Your answer must hold only the lines below from the line containing "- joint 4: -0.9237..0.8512" through the line containing "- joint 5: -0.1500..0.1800", each reproduced exactly.

Top of Given data

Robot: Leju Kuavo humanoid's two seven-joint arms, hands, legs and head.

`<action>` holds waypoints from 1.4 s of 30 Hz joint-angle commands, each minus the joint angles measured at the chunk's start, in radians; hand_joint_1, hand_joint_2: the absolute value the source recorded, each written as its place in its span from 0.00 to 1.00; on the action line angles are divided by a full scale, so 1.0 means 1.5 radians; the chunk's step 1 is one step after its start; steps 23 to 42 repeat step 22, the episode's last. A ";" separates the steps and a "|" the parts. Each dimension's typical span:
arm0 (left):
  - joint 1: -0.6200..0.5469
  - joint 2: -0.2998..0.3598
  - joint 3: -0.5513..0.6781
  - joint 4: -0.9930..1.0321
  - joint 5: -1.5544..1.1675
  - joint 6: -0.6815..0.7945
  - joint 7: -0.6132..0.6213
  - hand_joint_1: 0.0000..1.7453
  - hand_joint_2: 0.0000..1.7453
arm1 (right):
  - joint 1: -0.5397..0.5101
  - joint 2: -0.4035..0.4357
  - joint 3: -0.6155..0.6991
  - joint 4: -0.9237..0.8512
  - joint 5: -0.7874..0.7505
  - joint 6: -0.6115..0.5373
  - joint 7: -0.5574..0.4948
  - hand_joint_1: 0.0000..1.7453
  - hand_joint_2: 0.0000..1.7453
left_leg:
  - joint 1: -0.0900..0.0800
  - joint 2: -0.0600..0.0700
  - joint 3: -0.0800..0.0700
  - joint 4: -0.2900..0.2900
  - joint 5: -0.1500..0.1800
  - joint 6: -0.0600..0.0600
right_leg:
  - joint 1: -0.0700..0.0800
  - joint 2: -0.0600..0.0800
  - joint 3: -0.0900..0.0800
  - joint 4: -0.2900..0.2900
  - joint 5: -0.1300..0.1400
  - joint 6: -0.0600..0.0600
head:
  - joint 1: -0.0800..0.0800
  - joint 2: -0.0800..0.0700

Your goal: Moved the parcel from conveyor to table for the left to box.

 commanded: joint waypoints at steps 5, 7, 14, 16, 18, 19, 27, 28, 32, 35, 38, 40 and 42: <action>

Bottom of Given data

» Your solution
  - joint 4: -0.9237..0.8512
  - joint 5: -0.7874..0.7505
  - joint 6: -0.6115..0.5373
  - joint 7: -0.5574..0.4948
  - hand_joint_1: 0.0000..1.7453
  - hand_joint_2: 0.0000..1.7453
left_leg:
  - joint 1: -0.0900..0.0800
  - joint 2: -0.0600..0.0700
  - joint 3: -0.0800..0.0700
  - joint 4: -0.2900..0.2900
  - joint 5: -0.1500..0.1800

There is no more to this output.